Competition Experiments

As subtle differences in the growth rates of strains 1609, 715 and KZR-5 might remain undetected when growing in single cultures, we tested the competitive abilities of strain KZR-5 against 1609 and 715 in 0.1× TSBS at 16 and 28°C in mixed cultures (KZR-5/1609 and KZR-5/715). The mixes initially received equal numbers of each strain. To prepare starter cultures for these experiments, cells were grown overnight, with shaking, at the relevant temperature in 0.1× TSBS until the OD660 values reached 0.7–1.1. They were then washed twice with sterile Milli-Q water. To obtain mixed cultures containing totals of 1.0 × 106 CFU/mL, appropriate volumes of washed cells were transferred to flasks containing 20 mL of 0.1× TSBS (start OD660, ∼0.05). These cultures were dilution-plated onto 0.1× TSBS plates containing TZC to affirm the ratio between the inoculated strains (set at 1:1), as explained in the following.
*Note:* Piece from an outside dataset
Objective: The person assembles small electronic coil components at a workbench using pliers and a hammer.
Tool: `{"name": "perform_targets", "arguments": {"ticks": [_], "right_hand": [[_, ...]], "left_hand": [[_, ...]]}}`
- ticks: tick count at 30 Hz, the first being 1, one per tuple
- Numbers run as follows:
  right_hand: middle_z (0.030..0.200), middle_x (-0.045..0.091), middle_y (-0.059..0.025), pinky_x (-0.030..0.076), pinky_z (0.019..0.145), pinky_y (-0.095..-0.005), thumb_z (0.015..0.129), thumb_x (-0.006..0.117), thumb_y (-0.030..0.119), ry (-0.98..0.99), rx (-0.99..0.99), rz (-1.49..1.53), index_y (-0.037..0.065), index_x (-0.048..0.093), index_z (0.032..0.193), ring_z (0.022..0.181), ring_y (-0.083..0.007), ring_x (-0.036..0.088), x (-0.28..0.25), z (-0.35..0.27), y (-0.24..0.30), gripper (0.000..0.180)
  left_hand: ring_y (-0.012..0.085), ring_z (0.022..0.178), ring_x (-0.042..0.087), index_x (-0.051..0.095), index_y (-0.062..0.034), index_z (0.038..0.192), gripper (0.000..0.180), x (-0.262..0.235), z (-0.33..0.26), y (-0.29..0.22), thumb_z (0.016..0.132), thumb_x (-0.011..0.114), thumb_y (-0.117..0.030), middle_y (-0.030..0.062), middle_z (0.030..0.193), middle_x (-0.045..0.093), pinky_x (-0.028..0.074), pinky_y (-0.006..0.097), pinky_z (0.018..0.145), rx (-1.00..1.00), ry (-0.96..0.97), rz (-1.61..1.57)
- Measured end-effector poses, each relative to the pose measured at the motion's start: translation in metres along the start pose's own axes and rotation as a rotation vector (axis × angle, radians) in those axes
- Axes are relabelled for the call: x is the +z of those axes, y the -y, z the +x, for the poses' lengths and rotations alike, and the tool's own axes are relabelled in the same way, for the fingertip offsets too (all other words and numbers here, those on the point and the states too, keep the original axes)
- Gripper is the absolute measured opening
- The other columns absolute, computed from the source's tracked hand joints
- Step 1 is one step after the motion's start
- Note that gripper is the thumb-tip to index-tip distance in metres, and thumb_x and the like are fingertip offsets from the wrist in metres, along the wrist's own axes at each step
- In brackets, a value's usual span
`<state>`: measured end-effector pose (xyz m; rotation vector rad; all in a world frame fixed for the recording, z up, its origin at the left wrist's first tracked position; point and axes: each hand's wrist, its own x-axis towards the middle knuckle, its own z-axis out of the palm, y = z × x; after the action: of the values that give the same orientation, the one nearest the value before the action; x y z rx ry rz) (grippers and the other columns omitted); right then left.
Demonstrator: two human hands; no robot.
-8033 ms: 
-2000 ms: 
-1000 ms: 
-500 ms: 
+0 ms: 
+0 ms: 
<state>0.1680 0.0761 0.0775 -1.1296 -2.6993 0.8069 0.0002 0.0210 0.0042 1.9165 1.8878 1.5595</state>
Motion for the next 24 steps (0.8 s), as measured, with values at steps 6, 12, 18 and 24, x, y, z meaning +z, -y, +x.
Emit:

To enable the discrimination of strains, we used colony morphology as the criterion in combination with PCR-based colony screens for confirmation. The colonies obtained for strains 1609, 715 and KZR-5/KZR-1 differed morphologically, and the colony morphologies were stable, on 0.1× TSBS plates containing TZC, as follows. Colonies of strains 1609 and 715 were distinguished from those of strain KZR-5 on the basis of their clearly reddish and dry colony morphology, as opposed to the whitish and glossy appearance of KZR-5. In addition, the colonies of strains KZR-5 and KZR-1 were ∼1.5-fold larger than those of the other strains, as they visibly produced more extracellular polysaccharide. To support/confirm the colony-morphology-based screenings for strains KZR-5 and 1609/715, a colony PCR screen (system ps-6 [25]) was used, which amplifies the PGI-1 genomic region that is present in strains 1609 and 715 but absent from strain KZR-5. Thus, the small reddish colonies typical for strains 1609 and 715 (as well as the KZR-1 colonies) generated the predicted 559 bp fragment using this PCR system, while amplification on the basis of the large white colonies typical for strain KZR-5 yielded no product.

For the colony PCR analysis, colony material was picked with a sterilised toothpick and transferred to 100 μL Milli-Q water, after which it was strongly mixed. One microlitre of this suspension, 10-fold diluted or not, was then used as the template source for PCR analysis (25 μL volume). For PCR amplification, we used the GeneAmp PCR System 9700 (Applied Biosystems, Foster City, CA, USA). Standard PCR reaction mixtures contained 1× PCR buffer (1.5 mM MgCl, 10 mM Tris and 50 mM KCl, Roche Applied Science, Basel, Switzerland), 2.5 mM MgCl2, 10% dimethyl sulfoxide, 200 μM each deoxynucleotide, 0.2 μM of each primer and 20 U/mL Taq DNA polymerase (Roche Applied Science, Basel, Switzerland). The cycling program was as follows: a denaturation step at 96°C for 7 min, followed by 34 cycles of: 96°C, 40 s; 60°C, 45 s; 72°C, 40 s, finalised by an extension step of 72°C for 5 min. PCR products were analysed by electrophoresis on 0.8% agarose gels (Roche Diagnostics, Mannheim, Germany).

To determine the competitive fitness of the strains at 28°C, the mixed cultures were grown overnight or until reaching an OD660 of 0.9 (after approximately seven generations) and dilution-plated at regular times onto BGT plates. To assess competition at 16°C, serial batch cultures were used. The first cultures were established by transferring 10 μl of each grown culture (OD660 between 0.5 and 0.8, after approximately 2 days) to flasks containing 20 mL fresh 0.1× TSBS. After four transfers (approximately 40 generations), aliquots from the cultures were dilution-plated onto BGT plates, which was followed by quantification of the CFUs of the competing strains as above.

Tomato Invasion Assays

To assess the behaviour of environmental strains KZR-5 and KZR-1 and of potato strains 1609 and 715 when in association with tomato plants, at least 12 3–4-week-old tomato plants per strain/treatment in soil in pots were inoculated as described [26].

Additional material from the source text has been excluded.